Não insistem todos os teístas que não pode haver moralidade, nem justiça, honestidade ou fidelidade sem a crença num Poder Divino? Baseada no medo e na esperança, tal moralidade sempre foi um produto vil, imbuído em parte de auto-justificação, em parte de hipocrisia.

Deus feito à imagem do Homem é um mestre imperfeito.

Ah, não há nada mais bonito do que a diferença entre o pensamento sobre criaturas pecadoras, que é natural para um ser santo, e o pensamento sobre criaturas pecadoras, que é natural para um ser hipócrita. O primeiro é todo desprezo; o outro, só pena.

Pessoas hipócritas podem convencer-se a esquecer que fazem parte de uma civilização. Eles podem então se alimentar dessa cultura, derrubando-a. Já aconteceu muitas vezes no passado. Isso pode acontecer conosco.

Precisamos de um tipo de patriotismo que reconheça as virtudes daqueles que se opõem a nós.

Somos todos membros da mesma espécie imperfeita. Colocar em prática a nossa visão moral significa impor a nossa vontade aos outros. O desejo humano de poder e estima, juntamente com a sua vulnerabilidade ao auto-engano e à auto-justiça, faz disso um convite para uma calamidade, ainda pior quando o poder é dirigido a um objectivo tão quixotesco como erradicar o interesse próprio humano.
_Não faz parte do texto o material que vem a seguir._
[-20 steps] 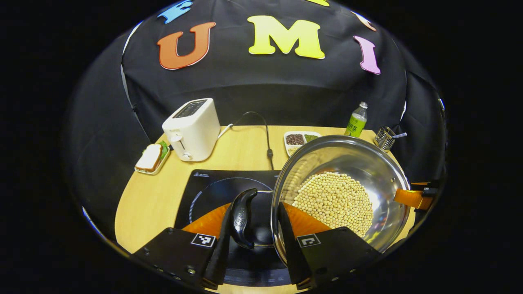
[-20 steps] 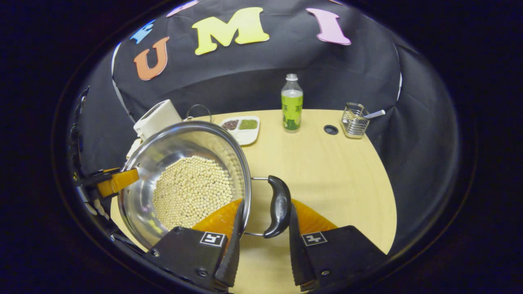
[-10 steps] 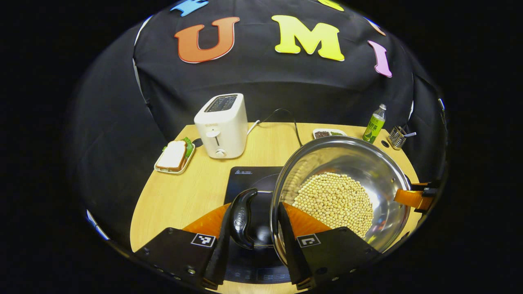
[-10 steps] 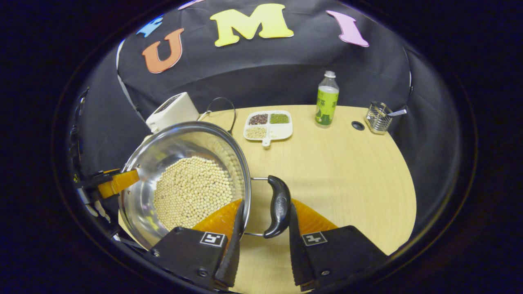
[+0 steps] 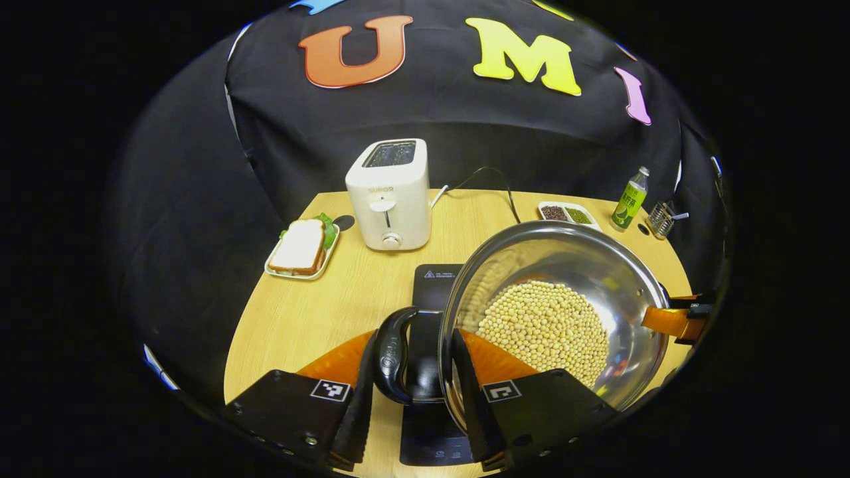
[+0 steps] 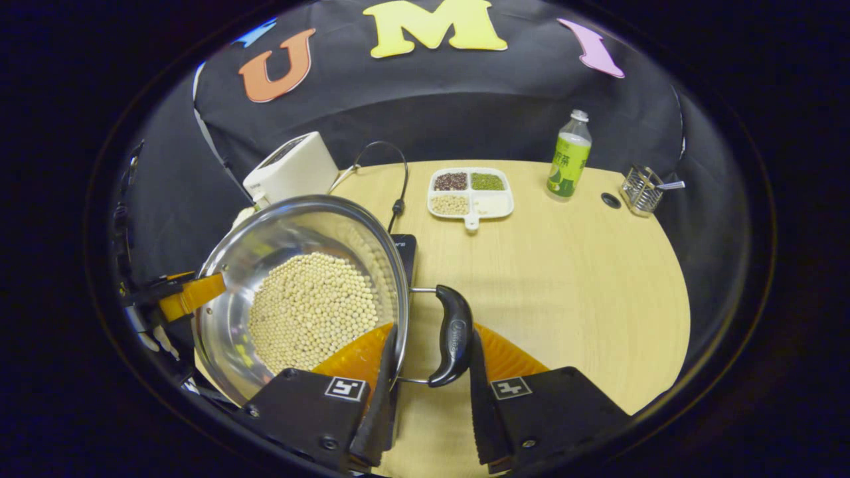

Precisamos de um tipo de patriotismo que reconheça as virtudes daqueles que se opõem a nós… A velha ideia do “destino manifesto” deveria ser modificada para que cada nação tenha o destino manifesto de fazer o melhor que puder – e isso sem hipocrisia, sem a presunção de justiça própria e com o desejo de aprender ao máximo com outras nações.

Não permita que as opiniões de outras pessoas moldem o conceito que você tem dele. Conheça-o você mesmo e deixe que a bondade de Deus mude você de dentro para fora.

Mas ser plenamente conhecido e verdadeiramente amado é muito parecido com ser amado por Deus.

Você não lê Gatsby, eu disse, para saber se o adultério é bom ou ruim, mas para aprender como são complicadas questões como adultério, fidelidade e casamento. Um grande romance aumenta seus sentidos e sensibilidade para as complexidades da vida e dos indivíduos, e impede você da auto-justificação que vê a moralidade em fórmulas fixas sobre o bem e o mal.